=== Begin Enclosure ===
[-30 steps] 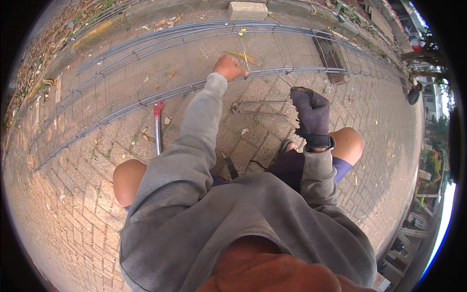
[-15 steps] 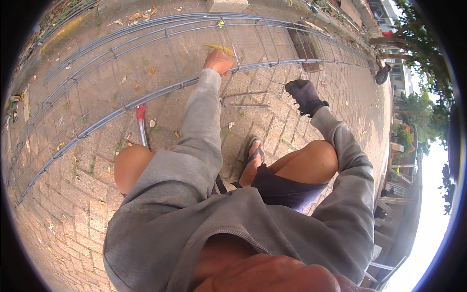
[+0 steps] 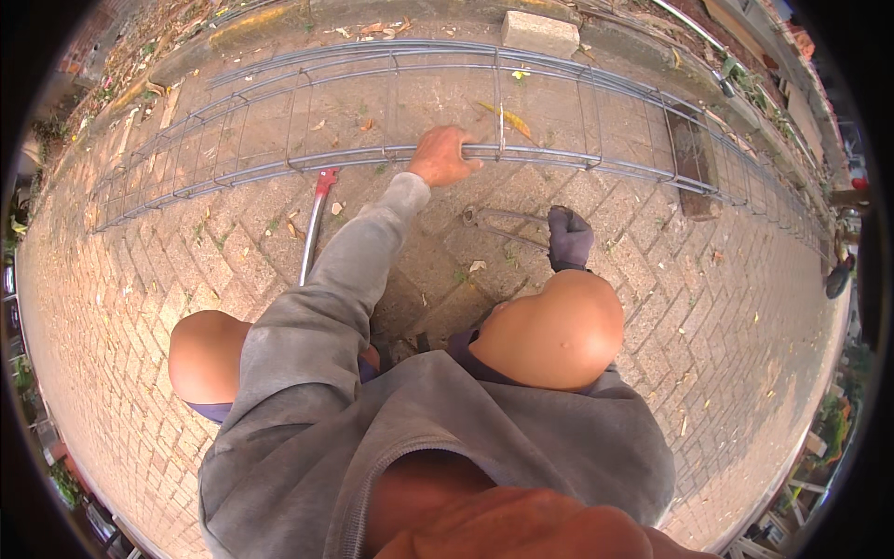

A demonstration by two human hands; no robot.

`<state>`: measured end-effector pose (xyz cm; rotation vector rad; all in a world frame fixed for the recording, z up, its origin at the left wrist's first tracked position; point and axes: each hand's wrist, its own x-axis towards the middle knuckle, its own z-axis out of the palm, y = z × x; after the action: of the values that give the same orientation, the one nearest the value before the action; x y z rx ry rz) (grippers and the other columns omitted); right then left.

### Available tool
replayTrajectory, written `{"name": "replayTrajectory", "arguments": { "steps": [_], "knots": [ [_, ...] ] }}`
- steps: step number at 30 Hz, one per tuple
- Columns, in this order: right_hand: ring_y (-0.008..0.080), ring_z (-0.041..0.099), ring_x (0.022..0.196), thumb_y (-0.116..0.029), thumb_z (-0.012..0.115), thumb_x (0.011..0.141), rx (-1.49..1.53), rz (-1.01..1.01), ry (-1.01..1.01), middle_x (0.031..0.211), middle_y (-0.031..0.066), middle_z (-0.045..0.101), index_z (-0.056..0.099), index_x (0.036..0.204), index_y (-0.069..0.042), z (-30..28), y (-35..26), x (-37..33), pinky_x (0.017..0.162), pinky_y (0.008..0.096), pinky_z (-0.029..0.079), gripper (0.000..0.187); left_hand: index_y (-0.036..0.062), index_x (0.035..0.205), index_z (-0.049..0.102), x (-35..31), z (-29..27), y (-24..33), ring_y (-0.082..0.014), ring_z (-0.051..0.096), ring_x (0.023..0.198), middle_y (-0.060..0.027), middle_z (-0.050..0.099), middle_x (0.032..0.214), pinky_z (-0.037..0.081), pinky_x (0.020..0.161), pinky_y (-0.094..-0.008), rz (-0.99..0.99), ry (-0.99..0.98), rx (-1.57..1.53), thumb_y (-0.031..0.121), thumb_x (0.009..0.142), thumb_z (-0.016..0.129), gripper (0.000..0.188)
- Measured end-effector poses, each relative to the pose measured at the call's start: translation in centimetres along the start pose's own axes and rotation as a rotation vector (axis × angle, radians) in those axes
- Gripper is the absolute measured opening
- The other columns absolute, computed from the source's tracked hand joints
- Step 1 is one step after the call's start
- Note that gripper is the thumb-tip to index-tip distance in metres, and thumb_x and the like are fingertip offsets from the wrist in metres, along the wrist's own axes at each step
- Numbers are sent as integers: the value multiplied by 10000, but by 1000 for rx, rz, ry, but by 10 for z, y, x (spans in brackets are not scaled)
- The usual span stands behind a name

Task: The person ties a rebar mesh grid together using wire ties and pliers. They repeatedly wrap wire around intersecting rebar rods and twist the wire to secure the joints.

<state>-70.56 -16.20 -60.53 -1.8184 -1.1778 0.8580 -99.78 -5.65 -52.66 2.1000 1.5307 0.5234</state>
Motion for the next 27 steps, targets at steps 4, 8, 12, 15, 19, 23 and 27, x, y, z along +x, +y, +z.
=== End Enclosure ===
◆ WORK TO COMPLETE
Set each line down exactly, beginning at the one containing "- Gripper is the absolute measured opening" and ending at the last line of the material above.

◆ TASK ANSWER
- Gripper is the absolute measured opening
- The other columns absolute, computed from the source's tracked hand joints
- Step 1 is one step after the call's start
- Note that gripper is the thumb-tip to index-tip distance in metres, and thumb_x and the like are fingertip offsets from the wrist in metres, along the wrist's own axes at each step
- Numbers are sent as integers: the value multiplied by 10000, but by 1000 for rx, rz, ry, but by 10 for z, y, x (spans in brackets are not scaled)
- The usual span stands behind a name

Task: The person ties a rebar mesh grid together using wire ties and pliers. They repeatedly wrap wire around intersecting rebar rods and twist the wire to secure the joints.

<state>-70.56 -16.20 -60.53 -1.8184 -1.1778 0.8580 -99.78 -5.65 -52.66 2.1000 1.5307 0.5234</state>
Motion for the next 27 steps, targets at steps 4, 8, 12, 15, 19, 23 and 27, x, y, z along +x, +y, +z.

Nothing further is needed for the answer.